* REQUIRED ACTION:
Your response should be the listing below, repeated exactly and in full.
BEGIN STORED DATA
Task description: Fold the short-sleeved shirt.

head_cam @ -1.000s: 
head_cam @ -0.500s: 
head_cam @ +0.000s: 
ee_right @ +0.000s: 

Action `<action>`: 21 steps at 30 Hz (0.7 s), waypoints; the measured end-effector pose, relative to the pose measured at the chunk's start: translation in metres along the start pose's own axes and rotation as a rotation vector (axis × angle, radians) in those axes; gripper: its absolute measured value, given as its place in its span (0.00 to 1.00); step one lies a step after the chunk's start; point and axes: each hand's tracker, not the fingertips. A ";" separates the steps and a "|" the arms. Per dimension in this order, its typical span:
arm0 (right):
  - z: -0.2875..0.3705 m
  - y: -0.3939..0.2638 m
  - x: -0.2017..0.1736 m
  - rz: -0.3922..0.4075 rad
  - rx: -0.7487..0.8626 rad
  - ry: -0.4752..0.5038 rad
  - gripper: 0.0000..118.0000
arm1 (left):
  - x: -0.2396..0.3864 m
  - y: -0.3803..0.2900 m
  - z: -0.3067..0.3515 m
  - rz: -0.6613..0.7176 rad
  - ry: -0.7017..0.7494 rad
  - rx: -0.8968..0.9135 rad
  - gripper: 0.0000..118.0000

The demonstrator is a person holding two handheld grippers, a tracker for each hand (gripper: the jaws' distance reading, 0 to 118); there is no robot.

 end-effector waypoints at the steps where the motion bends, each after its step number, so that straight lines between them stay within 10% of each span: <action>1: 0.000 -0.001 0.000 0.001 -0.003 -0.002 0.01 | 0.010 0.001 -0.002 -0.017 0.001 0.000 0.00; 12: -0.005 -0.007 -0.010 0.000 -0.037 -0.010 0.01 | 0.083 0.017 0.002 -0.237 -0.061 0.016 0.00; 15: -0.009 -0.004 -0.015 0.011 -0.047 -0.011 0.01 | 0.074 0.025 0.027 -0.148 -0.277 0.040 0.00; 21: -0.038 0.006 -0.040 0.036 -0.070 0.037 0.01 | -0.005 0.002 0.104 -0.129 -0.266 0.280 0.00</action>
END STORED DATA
* ANSWER SECTION:
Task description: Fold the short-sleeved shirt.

head_cam @ -1.000s: 
head_cam @ -0.500s: 
head_cam @ +0.000s: 
ee_right @ +0.000s: 

Action `<action>`: 21 steps at 30 Hz (0.7 s), waypoints; the measured end-effector pose, relative to the pose measured at the chunk's start: translation in metres along the start pose's own axes and rotation as a rotation vector (axis × angle, radians) in those axes; gripper: its absolute measured value, given as its place in its span (0.00 to 1.00); step one lies a step after the chunk's start; point and axes: each hand's tracker, not the fingertips. A ";" separates the steps and a "|" the arms. Per dimension in this order, its typical span:
arm0 (right):
  - z: -0.2875..0.3705 m
  - y: -0.3939..0.2638 m
  - x: -0.2017..0.1736 m
  - rz: -0.3922..0.4075 rad
  - rx: -0.7487..0.8626 rad
  - ry: -0.4752..0.5038 rad
  - gripper: 0.0000..118.0000
arm1 (left):
  - x: -0.2396..0.3864 m
  - y: -0.3803..0.2900 m
  - z: -0.3067..0.3515 m
  - rz: -0.6613..0.7176 rad
  - ry: -0.7017..0.7494 rad
  - rx: -0.8968..0.9135 rad
  - gripper: 0.0000..118.0000

The demonstrator is a person holding two handheld grippers, a tracker for each hand (gripper: the jaws' distance reading, 0 to 118); there is no robot.

 end-effector waypoints at the steps where the motion bends, each after its step number, so that straight lines between them stay within 10% of each span: <action>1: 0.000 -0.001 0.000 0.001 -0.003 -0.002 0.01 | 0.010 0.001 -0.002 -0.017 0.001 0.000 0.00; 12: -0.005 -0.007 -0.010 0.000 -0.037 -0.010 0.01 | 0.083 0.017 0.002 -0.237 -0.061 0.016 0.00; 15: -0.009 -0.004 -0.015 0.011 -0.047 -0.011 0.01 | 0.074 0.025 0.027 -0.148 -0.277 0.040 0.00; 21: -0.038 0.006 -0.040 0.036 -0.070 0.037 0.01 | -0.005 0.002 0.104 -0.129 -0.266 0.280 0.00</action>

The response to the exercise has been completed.